Informacje
04-10-2021
Ogromny pożar bel siana w Nadrenii Północnej-Westfalii! W stodole gospodarstwa jeździeckiego w pobliżu Bonn paliło się około 700 bel słomy. Jak poinformowała bońska straż pożarna i pogotowie ratunkowe, w środę do dużego pożaru wezwano liczne służby ratunkowe. Ucierpiała stadnina koni w Bonn-Friesdorf w Nadrenii Północnej-Westfalii. O świcie na miejsce zdarzenia została wezwana jednostka ratownicza straży pożarnej w Bonn z pojazdem ratowniczym i dźwigiem, aby usunąć zawalony dach, który wraz z THW spoczywał na ostatnich płonących belach słomy.
Ogromny pożar bel siana w stadninie
Około 230 pracowników służb ratowniczych było zajętych gaszeniem pożaru w gospodarstwie rolnym w Nadrenii Północnej-Westfalii.
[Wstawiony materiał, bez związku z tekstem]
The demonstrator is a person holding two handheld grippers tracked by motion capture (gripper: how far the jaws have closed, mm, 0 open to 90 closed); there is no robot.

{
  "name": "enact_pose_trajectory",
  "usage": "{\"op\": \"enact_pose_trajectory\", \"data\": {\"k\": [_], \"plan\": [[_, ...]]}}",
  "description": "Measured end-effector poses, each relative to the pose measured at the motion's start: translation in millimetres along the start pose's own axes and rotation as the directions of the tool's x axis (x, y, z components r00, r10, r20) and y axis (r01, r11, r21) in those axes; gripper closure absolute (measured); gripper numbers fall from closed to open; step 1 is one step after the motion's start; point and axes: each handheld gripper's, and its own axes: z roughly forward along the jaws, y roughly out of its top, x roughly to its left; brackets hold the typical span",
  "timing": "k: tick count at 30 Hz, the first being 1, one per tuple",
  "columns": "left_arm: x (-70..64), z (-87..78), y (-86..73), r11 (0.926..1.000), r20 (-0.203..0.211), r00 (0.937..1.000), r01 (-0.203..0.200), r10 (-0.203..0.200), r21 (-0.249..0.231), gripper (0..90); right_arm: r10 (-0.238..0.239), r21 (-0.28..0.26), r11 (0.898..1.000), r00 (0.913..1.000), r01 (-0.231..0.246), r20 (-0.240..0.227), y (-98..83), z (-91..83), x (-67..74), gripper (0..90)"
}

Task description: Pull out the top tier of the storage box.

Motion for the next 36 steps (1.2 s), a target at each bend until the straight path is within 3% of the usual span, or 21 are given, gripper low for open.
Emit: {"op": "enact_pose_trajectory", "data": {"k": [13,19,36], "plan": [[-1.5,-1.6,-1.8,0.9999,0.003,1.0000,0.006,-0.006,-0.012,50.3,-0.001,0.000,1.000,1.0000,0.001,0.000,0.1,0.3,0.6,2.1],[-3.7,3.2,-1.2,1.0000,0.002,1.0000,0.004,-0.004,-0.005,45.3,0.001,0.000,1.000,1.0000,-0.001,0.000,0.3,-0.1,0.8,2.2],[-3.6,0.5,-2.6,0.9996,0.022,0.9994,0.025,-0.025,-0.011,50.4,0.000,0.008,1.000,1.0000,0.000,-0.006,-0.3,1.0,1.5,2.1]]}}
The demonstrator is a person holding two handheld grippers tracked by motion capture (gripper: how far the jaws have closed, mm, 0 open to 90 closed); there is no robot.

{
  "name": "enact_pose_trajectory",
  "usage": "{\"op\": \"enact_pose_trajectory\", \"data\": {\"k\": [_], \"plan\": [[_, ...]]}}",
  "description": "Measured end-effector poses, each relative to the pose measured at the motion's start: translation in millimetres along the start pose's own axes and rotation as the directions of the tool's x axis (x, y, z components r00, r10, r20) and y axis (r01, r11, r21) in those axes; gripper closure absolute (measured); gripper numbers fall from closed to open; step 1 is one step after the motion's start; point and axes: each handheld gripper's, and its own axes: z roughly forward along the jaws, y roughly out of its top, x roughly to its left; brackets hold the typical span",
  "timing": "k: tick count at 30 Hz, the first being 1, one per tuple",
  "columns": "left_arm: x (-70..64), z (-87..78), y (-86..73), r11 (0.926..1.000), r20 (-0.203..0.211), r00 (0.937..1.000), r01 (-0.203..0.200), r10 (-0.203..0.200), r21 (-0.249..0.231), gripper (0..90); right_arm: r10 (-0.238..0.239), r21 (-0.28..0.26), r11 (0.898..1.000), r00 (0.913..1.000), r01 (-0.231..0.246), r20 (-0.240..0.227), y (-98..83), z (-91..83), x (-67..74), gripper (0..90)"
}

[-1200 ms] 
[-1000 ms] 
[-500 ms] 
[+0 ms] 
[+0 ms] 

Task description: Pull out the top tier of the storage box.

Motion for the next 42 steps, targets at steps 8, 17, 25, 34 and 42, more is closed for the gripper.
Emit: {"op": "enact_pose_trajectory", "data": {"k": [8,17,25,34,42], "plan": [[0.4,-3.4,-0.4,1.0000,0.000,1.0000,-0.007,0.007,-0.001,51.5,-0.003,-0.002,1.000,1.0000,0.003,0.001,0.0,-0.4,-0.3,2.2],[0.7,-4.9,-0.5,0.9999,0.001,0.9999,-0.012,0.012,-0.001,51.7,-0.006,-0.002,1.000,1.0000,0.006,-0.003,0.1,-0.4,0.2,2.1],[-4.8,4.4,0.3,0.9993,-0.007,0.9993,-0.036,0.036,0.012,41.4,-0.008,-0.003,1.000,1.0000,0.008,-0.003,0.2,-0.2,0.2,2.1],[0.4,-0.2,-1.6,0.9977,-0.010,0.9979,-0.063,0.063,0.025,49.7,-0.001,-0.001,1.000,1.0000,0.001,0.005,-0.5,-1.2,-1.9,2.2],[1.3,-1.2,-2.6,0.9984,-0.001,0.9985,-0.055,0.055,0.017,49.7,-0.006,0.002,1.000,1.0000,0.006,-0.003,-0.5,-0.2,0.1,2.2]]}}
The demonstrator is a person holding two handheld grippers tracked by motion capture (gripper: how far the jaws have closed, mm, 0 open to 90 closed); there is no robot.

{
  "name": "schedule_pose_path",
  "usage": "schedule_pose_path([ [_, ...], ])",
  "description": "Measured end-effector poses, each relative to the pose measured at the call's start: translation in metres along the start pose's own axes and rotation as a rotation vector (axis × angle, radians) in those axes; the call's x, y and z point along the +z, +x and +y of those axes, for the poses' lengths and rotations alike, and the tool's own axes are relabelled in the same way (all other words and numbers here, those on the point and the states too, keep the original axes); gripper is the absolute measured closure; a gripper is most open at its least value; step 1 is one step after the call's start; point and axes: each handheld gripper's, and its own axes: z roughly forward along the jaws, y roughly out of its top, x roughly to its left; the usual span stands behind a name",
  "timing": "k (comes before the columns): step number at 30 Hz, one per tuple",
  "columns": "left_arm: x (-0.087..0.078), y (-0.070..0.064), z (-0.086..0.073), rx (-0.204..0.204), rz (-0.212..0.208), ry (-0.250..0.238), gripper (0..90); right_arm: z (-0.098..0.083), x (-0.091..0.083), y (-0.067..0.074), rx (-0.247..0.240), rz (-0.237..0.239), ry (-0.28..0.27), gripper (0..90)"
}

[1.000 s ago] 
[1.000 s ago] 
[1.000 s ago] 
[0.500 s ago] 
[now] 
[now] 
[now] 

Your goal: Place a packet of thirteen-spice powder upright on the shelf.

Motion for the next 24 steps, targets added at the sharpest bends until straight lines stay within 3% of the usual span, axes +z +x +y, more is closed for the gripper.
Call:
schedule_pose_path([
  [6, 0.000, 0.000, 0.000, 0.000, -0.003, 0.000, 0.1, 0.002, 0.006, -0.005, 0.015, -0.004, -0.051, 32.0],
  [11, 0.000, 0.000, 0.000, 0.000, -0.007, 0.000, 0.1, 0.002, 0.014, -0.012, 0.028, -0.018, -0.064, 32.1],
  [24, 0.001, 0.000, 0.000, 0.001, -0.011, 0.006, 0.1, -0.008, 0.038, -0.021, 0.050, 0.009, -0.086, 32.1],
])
W stodole wybuchł ogromny pożar bel siana i paliło się około 700 bel słomy.
Pracownicy gospodarstwa Annaberg, którzy rano odkryli pożar beli słomy, podjęli natychmiastowe działania i wezwali straż pożarną pod numerem alarmowym 112. W tym samym czasie wyprowadzono w bezpieczne miejsce około 20 koni, które znajdowały się w sąsiedniej stodole oraz usunięto kilka dużych bel okrągłych z zagrożonego terenu.
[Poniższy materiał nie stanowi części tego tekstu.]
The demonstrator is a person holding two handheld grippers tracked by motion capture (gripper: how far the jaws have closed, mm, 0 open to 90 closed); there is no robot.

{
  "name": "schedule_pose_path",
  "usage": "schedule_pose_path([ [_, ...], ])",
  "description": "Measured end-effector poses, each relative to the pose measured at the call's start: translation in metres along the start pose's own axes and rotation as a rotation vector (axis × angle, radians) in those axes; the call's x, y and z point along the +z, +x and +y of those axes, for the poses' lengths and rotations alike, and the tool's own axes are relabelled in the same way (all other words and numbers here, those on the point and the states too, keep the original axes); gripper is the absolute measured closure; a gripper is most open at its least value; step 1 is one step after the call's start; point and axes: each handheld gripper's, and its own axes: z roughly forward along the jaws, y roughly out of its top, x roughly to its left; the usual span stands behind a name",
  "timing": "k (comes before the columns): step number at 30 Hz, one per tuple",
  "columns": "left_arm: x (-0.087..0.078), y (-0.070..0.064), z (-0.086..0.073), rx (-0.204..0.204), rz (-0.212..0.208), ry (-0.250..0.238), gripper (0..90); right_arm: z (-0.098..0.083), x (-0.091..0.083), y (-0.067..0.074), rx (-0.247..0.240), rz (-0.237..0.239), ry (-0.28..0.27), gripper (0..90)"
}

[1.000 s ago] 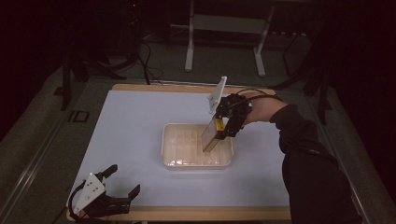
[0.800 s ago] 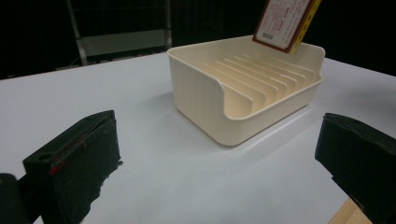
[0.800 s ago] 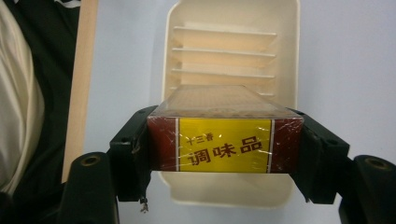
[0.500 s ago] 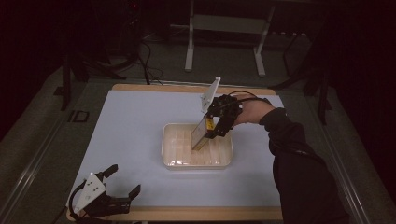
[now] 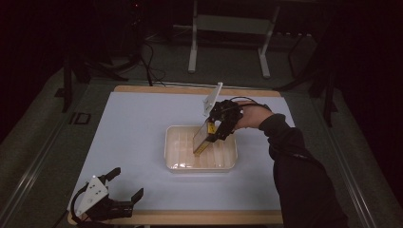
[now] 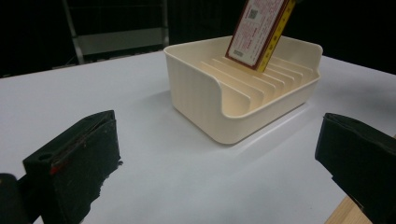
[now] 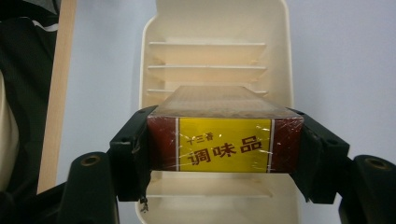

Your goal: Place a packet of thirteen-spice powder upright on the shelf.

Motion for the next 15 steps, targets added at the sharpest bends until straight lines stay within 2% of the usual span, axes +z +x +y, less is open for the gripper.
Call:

Aby ugasić pożar, należało usunąć płonące bele słomy z częściowo zawalonej stodoły i ugasić je na pobliskim padoku. W tym celu przez kilka godzin używano do sześciu ładowarek kołowych. Na miejsce pożaru poprowadzono dwie linie wężowe o długości około 1 kilometra, aby zapewnić dużą ilość wody potrzebną do ugaszenia pożaru.
Ogromny pożar bel siana gasiła ponad setka strażaków!
Nawet po 24 godzinach ogromny pożar bel siana w gospodarstwie Annaberg nie został całkowicie ugaszony. W nocy paląca się słoma była na bieżąco wynoszona z pozostałości zawalonej stodoły, a następnie gaszona na padoku. Strażakom udało się w nocy usunąć płonący materiał, który znajdował się przy ścianie działowej stodoły i palił się, dzięki czemu można wykluczyć rozprzestrzenianie się ognia na stodoły, które nie ucierpiały.
O świcie na miejsce zdarzenia została wezwana jednostka ratownicza straży pożarnej w Bonn z pojazdem ratowniczym i dźwigiem, aby usunąć zawalony dach, który wraz z THW spoczywał na ostatnich płonących belach słomy. Prace te oraz dogaszanie ostatnich balotów słomy potrwają jeszcze kilka godzin. W ciągu pierwszych 24 godzin do pracy zaangażowanych było około 230 pracowników służb ratowniczych.